■ WHAT IS EXPECTED
Tally the lines of the material that carry the word "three". Give no more than the number.

GIVEN ENTRIES: Begin

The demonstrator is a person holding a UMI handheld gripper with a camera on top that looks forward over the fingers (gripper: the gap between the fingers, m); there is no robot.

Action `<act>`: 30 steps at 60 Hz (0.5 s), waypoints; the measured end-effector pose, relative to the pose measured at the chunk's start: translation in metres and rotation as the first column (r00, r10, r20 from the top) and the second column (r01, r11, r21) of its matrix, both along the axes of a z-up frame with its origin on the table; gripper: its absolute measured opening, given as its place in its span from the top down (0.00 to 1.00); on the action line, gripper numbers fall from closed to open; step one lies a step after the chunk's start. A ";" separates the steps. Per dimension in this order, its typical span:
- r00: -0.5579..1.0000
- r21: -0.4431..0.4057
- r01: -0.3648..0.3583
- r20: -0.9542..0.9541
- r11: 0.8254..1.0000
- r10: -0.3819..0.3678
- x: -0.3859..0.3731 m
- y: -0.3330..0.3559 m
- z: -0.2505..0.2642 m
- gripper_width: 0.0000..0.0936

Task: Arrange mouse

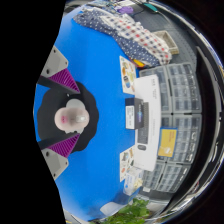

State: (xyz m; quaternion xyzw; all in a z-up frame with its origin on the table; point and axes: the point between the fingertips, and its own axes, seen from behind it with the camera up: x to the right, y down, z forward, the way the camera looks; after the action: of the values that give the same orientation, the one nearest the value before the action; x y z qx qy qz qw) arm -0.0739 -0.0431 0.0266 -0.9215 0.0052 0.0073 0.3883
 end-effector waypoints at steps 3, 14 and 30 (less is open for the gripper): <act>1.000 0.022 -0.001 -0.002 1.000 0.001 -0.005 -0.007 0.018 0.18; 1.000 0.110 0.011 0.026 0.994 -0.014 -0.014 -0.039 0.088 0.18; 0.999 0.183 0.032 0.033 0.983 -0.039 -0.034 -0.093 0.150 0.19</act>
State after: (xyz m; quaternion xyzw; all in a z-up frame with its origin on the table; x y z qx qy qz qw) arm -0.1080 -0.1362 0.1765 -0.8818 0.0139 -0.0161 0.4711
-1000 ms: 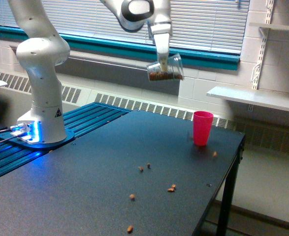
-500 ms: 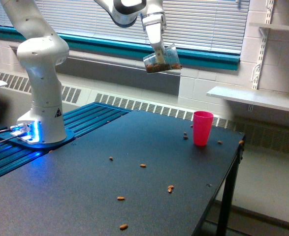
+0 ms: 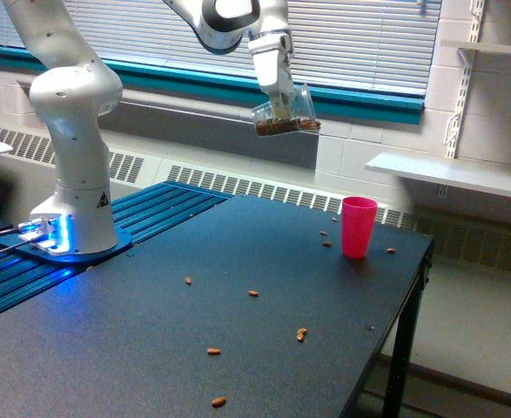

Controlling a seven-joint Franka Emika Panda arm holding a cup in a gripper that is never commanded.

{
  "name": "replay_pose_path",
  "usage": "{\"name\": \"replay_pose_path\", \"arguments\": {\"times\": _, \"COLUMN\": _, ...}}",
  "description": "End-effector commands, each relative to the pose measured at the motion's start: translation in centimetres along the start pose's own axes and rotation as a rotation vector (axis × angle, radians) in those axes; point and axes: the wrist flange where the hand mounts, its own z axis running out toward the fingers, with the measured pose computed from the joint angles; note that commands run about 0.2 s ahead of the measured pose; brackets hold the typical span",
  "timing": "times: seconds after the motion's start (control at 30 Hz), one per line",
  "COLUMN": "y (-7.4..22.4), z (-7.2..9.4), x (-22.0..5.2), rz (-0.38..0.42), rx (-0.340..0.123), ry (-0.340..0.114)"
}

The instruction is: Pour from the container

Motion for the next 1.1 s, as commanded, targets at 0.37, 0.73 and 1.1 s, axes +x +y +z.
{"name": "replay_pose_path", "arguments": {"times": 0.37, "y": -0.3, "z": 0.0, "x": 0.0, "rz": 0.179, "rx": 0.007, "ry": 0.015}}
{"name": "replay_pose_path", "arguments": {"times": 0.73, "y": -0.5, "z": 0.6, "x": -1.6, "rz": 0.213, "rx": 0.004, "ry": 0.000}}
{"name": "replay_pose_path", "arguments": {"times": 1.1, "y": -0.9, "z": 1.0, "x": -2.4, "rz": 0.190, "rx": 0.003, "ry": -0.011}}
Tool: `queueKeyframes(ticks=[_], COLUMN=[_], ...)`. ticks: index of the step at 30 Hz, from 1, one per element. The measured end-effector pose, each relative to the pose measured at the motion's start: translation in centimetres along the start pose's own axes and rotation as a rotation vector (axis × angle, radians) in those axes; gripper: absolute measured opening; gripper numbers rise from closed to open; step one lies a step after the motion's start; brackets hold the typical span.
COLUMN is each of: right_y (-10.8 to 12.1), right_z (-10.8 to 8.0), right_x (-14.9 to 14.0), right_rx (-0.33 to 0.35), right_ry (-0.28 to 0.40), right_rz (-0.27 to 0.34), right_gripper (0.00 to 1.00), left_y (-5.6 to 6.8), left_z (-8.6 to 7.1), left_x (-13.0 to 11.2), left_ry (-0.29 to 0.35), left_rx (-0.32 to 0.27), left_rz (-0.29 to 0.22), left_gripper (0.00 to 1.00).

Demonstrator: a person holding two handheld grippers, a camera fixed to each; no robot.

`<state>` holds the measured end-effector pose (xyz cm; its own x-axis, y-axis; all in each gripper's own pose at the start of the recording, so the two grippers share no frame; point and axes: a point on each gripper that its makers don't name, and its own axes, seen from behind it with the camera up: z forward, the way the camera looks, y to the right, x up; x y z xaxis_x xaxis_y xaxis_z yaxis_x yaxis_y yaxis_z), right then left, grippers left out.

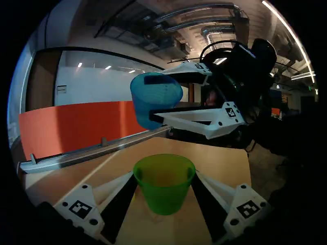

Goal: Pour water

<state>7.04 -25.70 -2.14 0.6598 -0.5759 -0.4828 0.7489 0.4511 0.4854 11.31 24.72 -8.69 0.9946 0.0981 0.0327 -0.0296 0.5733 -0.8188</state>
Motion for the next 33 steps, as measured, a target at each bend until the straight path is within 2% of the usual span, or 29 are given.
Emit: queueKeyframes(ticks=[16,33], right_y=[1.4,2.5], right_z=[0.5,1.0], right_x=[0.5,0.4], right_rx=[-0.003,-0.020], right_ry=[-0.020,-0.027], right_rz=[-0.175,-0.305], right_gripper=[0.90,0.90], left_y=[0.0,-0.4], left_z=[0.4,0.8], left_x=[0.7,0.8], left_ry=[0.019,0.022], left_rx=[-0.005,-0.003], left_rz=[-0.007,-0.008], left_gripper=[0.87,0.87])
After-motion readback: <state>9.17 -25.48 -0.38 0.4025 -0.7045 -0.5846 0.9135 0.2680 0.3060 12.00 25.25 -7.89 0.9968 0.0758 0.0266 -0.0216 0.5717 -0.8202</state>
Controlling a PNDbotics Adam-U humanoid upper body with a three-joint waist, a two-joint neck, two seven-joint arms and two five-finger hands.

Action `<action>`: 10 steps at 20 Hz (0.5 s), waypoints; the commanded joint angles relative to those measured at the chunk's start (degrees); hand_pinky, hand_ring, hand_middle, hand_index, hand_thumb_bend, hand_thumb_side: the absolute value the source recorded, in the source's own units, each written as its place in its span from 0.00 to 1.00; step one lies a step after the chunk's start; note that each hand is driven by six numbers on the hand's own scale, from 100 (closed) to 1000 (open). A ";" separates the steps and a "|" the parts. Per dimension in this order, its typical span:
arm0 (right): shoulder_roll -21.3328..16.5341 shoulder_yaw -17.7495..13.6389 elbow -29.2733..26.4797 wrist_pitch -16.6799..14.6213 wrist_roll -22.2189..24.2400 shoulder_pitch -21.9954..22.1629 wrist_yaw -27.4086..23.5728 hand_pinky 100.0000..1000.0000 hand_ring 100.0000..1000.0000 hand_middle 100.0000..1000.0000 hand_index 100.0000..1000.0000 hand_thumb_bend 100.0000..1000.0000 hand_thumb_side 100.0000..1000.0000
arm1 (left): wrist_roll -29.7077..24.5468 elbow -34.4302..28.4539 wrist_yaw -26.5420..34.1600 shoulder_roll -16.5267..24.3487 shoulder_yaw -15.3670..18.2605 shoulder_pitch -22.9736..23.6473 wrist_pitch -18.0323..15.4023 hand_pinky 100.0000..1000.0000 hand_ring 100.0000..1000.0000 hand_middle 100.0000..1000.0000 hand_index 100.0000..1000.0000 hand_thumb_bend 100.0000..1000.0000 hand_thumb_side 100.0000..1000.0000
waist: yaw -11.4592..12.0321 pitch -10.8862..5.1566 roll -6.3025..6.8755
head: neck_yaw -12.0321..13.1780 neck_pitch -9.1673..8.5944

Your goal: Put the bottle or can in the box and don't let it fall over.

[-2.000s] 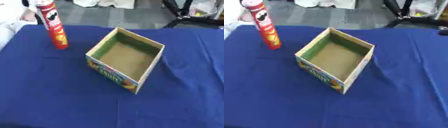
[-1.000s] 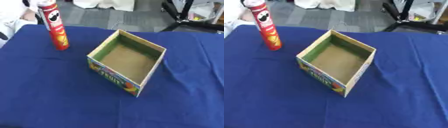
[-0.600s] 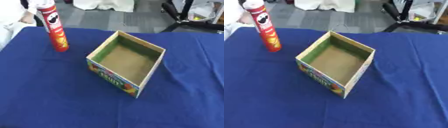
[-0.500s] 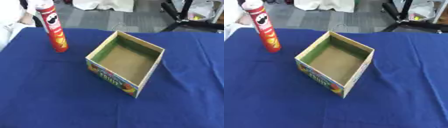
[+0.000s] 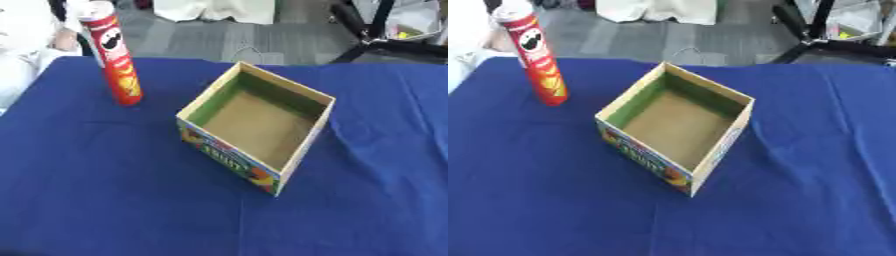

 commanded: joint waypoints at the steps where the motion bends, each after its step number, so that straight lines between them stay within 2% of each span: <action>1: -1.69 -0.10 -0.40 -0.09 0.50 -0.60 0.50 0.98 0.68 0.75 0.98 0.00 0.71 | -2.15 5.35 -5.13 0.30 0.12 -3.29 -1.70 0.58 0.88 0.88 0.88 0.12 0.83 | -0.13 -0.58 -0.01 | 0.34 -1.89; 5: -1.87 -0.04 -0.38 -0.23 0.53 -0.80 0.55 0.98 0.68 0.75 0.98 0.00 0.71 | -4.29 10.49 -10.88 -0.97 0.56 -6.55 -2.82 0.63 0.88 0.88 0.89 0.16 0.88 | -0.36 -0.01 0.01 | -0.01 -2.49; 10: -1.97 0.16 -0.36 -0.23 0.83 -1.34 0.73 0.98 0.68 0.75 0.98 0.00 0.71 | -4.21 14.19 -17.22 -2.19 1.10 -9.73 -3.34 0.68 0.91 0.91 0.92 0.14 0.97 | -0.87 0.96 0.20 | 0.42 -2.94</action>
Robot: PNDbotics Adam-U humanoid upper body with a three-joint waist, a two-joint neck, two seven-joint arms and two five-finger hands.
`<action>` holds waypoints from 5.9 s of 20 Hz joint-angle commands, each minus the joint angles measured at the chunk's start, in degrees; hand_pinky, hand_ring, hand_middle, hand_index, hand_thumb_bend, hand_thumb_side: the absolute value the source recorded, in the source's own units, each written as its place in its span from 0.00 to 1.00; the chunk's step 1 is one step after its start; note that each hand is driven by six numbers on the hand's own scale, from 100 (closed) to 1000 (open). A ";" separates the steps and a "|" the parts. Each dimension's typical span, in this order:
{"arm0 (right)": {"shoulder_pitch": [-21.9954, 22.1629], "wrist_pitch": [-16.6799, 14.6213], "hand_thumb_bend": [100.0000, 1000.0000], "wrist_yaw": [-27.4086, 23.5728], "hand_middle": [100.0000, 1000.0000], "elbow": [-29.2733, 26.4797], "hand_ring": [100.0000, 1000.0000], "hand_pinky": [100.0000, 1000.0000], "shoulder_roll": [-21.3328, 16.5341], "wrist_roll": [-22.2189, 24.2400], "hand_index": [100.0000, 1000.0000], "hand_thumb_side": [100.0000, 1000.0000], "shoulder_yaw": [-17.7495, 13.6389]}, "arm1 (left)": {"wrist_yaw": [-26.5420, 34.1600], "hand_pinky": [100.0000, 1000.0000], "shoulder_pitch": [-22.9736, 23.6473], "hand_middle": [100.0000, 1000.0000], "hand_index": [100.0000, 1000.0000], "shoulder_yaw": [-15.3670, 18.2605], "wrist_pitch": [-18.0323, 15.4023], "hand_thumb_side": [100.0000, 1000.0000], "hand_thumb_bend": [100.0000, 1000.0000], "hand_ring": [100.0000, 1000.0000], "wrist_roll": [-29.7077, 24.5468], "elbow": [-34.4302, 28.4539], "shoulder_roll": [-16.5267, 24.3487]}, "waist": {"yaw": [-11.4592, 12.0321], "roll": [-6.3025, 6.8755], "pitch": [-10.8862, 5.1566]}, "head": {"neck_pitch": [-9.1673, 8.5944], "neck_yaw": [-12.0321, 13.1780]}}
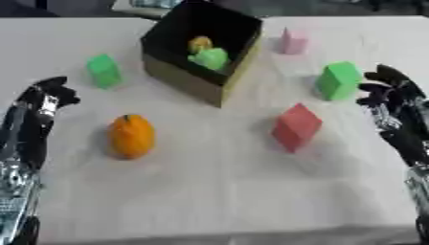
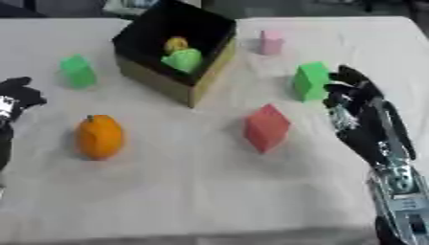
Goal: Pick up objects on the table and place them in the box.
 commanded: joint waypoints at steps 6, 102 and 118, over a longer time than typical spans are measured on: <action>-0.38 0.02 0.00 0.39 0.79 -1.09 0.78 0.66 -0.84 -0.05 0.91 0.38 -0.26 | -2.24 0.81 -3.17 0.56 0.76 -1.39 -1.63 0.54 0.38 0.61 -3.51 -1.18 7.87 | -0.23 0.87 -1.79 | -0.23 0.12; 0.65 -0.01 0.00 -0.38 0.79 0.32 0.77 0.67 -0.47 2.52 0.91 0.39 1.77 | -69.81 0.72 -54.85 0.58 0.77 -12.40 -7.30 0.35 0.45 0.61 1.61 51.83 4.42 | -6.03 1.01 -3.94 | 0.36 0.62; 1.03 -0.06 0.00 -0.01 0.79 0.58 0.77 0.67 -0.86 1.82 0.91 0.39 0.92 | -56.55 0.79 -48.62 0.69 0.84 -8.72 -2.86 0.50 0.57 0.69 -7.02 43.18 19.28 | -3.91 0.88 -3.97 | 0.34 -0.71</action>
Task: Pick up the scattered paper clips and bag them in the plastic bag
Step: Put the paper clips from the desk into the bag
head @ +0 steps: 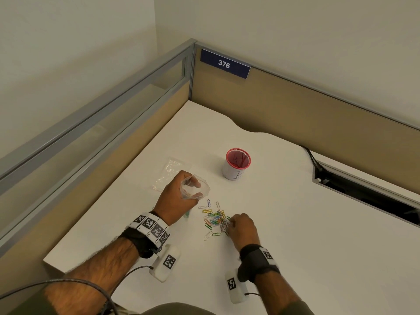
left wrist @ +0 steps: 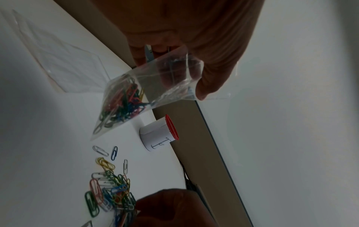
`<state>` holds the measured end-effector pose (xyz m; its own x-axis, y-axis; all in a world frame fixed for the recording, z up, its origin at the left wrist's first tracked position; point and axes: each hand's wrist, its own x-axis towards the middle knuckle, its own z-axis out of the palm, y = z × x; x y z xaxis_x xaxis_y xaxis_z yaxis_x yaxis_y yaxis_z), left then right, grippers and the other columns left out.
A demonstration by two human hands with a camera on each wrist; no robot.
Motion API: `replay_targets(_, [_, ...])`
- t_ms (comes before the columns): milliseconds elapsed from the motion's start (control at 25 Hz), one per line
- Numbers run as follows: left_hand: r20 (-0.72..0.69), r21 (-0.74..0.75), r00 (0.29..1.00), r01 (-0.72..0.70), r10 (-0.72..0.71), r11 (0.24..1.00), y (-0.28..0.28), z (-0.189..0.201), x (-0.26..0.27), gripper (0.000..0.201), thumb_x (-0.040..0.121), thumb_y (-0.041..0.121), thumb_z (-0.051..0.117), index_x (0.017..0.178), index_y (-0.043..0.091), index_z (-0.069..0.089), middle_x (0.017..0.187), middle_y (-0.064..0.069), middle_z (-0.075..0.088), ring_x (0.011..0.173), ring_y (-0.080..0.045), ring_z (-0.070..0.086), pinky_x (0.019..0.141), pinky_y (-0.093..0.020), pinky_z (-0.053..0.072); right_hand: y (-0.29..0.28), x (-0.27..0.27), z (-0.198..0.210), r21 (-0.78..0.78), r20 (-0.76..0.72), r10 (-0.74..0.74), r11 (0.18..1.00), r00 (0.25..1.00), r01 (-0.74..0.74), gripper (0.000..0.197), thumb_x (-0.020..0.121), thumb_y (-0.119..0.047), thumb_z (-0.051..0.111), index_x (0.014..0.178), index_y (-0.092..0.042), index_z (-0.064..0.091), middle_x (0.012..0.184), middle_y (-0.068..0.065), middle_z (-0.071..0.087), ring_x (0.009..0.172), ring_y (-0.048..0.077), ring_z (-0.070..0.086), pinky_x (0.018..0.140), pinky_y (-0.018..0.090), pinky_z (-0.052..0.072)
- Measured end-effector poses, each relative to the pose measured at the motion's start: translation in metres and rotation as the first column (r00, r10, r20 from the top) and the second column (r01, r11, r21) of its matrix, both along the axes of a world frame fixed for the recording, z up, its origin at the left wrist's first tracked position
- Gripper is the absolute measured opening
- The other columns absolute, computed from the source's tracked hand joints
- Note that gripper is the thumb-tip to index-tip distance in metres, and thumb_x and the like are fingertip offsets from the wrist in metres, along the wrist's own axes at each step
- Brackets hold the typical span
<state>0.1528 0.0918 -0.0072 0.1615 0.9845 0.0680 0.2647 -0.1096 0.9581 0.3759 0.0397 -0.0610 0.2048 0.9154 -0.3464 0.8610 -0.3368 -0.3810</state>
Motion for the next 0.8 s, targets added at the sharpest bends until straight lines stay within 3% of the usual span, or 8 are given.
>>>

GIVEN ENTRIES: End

■ COMPLETED TASK
2